Olivier Petit : Alors, pas jusqu’à présent, en effet. Ce qui est bénéfique dans la fonction publique territoriale, avec ses 236 métiers, c’est que la mobilité y est très présente, presque une habitude, permettant de changer de services, de directions. Mais vous avez raison, c’est quelque chose que nous souhaitons formaliser, ancrer. C’est pourquoi j’ai transformé une cellule initiale en un véritable service d’accompagnement en mobilité professionnelle. Nous prévoyons de le renforcer avec un deuxième conseiller, car l’idée, comme vous l’avez souligné, est de créer des parcours professionnels. Nous rencontrons des difficultés, surtout avec nos agents d’accueil, qui possèdent des compétences transférables. Pour eux, il est relativement simple, entre guillemets, de trouver une reconversion. En revanche, nous rencontrons plus de difficultés avec nos agents de voirie, nos balayeurs ou nos ATSEM. Nous commençons dès leur embauche à leur dire qu’ils ne feront pas cela toute leur vie. Nous voulons mettre en place des entretiens de mi-carrière pour leur parler de plan de formation, d’évolution vers des compétences informatiques, etc., afin d’anticiper en amont. Actuellement, la mobilité intervient de manière contrainte lorsque les agents sont déclarés inaptes, mais c’est un échec collectif. Dans une logique de développement durable, notamment sur le plan social, nous voulons que nos agents prennent leur retraite en pleine forme. C’est pourquoi nous renforçons ce service de parcours professionnel. Nous avons également renforcé le service de santé et de conditions de travail pour améliorer les conditions de travail et trouver les meilleures conditions qui préservent au maximum le bien-être des agents.
Magaly Siméon : J’ai une dernière question pour vous, Olivier. Avec tout ce programme et ce parcours, vous avez mentionné que vous impliquiez les directeurs et les responsables d’entités. Avez-vous également impliqué les agents à certains moments ? Avez-vous mis en place des formes de consultation ?

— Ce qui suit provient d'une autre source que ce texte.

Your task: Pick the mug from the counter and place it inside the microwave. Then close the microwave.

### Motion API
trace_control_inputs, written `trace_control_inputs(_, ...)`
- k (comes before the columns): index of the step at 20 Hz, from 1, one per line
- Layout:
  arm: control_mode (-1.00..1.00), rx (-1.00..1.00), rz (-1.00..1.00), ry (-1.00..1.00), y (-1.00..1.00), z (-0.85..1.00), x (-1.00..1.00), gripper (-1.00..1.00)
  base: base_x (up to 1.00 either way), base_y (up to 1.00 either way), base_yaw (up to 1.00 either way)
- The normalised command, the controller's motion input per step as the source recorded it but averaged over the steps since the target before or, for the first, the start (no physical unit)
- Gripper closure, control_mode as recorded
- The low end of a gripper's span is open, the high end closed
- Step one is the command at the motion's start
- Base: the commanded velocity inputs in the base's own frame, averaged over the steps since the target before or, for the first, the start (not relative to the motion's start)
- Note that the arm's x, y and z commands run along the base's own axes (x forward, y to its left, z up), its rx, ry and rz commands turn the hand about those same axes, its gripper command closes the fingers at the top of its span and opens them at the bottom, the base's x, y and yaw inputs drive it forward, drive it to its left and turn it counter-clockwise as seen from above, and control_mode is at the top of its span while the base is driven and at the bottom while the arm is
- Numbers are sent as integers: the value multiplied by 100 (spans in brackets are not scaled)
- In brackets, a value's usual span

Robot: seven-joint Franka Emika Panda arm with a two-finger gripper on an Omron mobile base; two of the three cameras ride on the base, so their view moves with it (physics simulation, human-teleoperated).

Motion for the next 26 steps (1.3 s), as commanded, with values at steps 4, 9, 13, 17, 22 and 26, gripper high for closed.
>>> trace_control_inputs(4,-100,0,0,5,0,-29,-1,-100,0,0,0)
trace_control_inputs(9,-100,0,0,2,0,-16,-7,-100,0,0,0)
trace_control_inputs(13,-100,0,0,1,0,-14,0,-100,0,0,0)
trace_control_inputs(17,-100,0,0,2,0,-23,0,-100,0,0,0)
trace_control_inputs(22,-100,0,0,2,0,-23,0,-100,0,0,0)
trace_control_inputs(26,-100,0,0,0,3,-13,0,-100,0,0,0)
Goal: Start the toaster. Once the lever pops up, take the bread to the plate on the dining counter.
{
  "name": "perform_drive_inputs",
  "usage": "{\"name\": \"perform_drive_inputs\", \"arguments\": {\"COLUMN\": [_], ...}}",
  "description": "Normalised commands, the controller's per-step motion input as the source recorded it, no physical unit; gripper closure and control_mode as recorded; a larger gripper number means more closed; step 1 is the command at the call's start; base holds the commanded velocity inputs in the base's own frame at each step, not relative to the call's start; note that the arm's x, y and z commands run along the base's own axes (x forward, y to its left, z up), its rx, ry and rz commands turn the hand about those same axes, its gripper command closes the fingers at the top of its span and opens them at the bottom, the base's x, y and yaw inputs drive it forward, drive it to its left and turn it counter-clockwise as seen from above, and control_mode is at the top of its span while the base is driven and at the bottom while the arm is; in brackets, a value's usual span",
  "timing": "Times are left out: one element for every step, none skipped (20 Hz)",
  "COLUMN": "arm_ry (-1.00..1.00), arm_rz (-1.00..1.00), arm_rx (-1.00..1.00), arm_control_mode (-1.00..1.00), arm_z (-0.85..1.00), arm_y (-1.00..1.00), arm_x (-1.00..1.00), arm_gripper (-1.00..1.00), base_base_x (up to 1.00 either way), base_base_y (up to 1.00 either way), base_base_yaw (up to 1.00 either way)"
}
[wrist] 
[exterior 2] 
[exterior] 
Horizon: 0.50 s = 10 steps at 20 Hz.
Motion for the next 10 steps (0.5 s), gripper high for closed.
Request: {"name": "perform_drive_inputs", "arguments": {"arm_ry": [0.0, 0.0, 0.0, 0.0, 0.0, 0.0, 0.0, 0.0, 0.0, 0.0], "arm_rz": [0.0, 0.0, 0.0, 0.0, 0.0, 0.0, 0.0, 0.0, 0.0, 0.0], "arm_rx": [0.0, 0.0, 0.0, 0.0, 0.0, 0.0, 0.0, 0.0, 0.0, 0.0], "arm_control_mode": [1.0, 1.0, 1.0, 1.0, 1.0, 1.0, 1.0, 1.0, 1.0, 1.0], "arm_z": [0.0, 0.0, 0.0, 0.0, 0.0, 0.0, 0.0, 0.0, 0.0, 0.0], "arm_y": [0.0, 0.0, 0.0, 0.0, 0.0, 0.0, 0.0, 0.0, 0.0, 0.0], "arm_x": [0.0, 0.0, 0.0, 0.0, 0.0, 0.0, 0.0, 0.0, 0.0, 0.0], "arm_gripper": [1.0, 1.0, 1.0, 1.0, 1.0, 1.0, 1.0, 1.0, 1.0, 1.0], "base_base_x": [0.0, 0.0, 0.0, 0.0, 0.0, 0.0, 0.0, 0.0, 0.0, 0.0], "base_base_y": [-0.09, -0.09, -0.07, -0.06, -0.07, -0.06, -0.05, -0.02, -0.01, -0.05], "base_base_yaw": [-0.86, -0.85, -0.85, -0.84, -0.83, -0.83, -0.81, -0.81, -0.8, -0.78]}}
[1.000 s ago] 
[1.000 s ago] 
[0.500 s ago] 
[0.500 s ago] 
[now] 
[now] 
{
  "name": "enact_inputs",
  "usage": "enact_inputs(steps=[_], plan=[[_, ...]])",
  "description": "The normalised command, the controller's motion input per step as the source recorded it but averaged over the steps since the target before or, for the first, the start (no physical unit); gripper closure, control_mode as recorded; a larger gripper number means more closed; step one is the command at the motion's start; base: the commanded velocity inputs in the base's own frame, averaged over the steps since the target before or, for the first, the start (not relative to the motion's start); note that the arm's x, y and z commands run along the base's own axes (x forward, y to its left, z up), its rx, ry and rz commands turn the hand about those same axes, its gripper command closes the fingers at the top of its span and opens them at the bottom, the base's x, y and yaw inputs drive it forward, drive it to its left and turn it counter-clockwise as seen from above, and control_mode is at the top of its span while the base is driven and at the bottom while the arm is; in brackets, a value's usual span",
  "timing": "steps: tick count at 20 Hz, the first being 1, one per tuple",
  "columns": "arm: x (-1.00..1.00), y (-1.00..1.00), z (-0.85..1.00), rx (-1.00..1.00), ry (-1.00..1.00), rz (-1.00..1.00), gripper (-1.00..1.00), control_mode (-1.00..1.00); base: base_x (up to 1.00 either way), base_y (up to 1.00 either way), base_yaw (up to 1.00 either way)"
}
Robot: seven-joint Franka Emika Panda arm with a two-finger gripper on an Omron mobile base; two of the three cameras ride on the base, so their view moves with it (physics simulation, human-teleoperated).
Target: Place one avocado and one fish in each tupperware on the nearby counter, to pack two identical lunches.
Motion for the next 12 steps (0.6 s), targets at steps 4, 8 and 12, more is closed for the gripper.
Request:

Olivier Petit : Oui, absolument. Les évaluations des risques professionnels, nous les réalisons toujours sur le terrain, en collaboration avec les organisations syndicales. Nous menons également des entretiens avec les agents. J’ai un principe simple : ce sont ceux qui réalisent les tâches qui en connaissent le mieux les risques, y compris en ce qui concerne les équipements de protection individuelle (EPI), par exemple. Je soutiens l’idée que les agents devraient pouvoir tester les équipements qui leur conviennent tant qu’ils respectent les normes. Ce sont eux qui les portent toute la journée et qui les utilisent. Notre démarche vise donc à associer les utilisateurs finaux pour répondre au mieux à leurs besoins.
Conclusion
Magaly Siméon : Merci, c’est très intéressant et assez impressionnant. Et pour conclure, si vous avez mentionné les utilisateurs finaux, je pense qu’on est très proche de ce qu’on appelle parfois l’expérience collaborateur, un sujet souvent abordé dans d’autres entités. Merci Olivier.
Olivier Petit : Merci beaucoup Magaly. Avec plaisir, à bientôt.